Task goal — For each line below that includes the string "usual", show the whole line.
────────────────
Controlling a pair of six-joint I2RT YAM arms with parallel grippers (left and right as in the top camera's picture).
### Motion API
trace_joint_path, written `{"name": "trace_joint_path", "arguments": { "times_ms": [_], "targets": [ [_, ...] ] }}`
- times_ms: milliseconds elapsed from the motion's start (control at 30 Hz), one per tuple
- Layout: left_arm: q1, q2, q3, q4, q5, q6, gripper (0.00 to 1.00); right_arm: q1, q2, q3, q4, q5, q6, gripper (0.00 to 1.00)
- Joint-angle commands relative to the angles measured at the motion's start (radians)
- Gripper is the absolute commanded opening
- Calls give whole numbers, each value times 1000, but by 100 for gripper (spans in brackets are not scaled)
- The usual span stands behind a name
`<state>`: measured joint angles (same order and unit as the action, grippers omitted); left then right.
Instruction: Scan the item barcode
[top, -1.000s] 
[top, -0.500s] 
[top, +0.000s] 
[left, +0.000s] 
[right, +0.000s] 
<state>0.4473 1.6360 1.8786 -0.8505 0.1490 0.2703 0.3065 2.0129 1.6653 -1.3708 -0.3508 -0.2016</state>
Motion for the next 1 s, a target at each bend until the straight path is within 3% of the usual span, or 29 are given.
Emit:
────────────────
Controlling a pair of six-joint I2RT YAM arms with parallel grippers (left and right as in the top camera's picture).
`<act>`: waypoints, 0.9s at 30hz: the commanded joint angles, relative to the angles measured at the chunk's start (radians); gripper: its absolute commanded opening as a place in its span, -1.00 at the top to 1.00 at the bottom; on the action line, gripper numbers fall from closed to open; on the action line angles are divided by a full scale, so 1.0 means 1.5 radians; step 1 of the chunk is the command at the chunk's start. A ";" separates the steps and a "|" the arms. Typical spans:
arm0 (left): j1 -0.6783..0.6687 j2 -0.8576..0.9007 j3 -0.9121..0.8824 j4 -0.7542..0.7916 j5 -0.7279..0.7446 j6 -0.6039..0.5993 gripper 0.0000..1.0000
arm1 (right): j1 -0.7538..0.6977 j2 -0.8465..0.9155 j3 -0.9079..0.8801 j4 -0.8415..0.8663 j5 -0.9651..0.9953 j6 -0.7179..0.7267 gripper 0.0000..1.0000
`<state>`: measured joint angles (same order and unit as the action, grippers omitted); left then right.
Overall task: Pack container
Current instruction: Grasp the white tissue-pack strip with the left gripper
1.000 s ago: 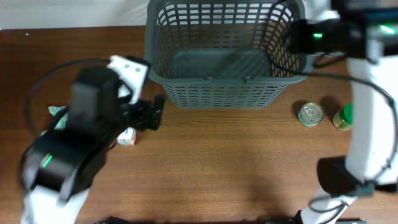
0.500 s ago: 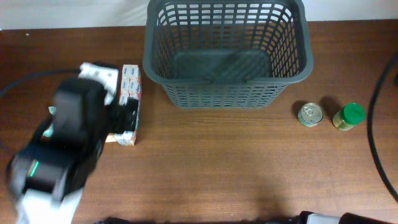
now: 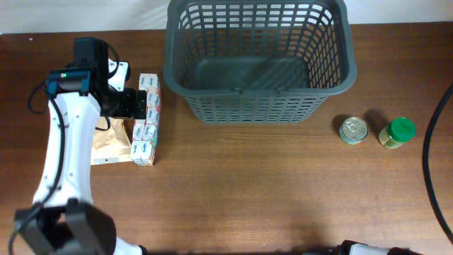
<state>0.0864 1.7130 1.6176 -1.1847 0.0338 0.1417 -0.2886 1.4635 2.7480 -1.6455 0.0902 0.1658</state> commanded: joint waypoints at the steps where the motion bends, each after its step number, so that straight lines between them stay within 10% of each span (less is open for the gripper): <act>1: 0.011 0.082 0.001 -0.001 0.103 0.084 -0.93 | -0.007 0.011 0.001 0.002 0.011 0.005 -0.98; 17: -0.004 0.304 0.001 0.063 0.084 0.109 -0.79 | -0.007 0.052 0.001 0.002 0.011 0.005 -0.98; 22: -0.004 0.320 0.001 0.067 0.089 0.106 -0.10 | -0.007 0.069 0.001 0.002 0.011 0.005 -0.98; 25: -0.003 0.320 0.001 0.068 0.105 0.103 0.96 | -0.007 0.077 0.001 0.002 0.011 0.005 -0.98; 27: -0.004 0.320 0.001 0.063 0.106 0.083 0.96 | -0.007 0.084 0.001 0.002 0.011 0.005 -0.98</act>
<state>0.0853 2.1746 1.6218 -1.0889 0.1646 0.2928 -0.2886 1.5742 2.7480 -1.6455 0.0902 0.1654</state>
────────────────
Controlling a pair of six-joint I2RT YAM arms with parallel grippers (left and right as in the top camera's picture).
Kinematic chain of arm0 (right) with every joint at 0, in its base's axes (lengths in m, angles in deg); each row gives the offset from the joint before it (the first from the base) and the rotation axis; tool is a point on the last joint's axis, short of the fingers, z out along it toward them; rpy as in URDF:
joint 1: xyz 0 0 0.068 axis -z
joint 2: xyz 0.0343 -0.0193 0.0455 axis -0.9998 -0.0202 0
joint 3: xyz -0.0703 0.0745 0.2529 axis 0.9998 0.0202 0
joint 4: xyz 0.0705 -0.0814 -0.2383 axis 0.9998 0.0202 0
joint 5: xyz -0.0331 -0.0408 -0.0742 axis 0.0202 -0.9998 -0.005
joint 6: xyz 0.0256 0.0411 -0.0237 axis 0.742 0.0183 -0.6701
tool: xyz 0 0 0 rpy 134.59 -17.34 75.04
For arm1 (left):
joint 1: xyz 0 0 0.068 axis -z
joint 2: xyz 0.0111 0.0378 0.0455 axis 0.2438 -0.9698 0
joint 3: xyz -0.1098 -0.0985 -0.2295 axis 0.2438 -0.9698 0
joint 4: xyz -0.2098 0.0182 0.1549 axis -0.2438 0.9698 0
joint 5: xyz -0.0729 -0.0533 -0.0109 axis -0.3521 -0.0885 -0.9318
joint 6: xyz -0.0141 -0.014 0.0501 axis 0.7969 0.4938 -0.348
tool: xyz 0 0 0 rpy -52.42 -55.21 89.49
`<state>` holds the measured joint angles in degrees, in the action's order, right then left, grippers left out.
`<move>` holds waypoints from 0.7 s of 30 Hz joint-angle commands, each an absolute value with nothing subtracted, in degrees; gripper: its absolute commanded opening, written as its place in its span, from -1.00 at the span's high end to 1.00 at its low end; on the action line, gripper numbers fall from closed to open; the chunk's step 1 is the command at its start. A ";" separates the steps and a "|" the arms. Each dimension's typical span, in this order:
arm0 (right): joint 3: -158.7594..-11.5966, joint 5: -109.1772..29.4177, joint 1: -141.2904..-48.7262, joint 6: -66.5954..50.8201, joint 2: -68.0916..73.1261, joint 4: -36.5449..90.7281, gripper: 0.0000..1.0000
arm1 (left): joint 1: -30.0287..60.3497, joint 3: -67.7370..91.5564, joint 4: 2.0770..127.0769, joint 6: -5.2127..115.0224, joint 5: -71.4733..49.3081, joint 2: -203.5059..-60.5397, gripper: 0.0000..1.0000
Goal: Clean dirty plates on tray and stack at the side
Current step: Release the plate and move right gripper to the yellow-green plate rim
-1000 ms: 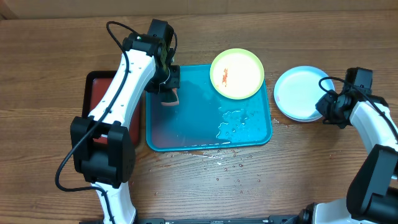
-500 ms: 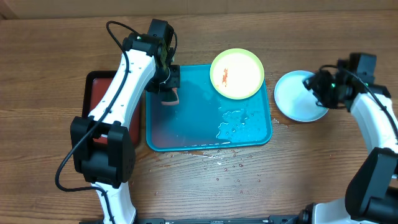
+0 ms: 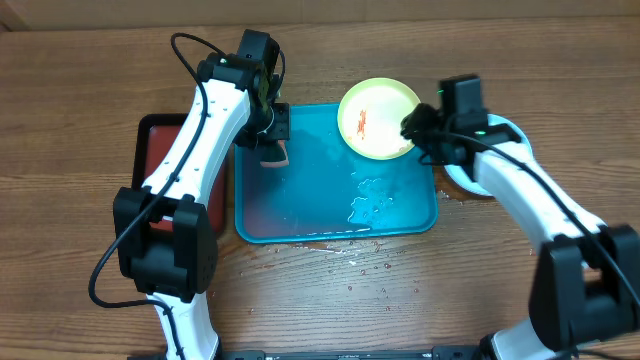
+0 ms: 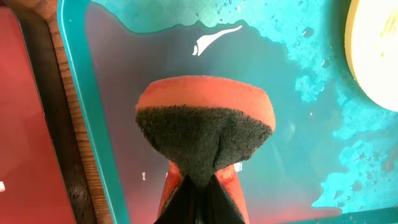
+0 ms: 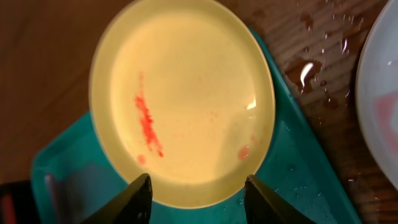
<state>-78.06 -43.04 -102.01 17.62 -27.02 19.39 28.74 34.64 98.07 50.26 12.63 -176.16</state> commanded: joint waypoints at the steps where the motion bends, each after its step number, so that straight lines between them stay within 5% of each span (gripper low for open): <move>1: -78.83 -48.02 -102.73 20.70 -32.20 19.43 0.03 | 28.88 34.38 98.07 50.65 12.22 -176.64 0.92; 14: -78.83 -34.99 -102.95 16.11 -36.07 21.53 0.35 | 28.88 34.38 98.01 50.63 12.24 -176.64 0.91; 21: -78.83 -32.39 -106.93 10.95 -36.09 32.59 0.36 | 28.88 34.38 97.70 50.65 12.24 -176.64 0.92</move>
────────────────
Exercise response —
- The usual span stands behind a name
Motion for the next 1 s, a target at each bend until the straight path is within 3% of the usual span, or 29 are given.

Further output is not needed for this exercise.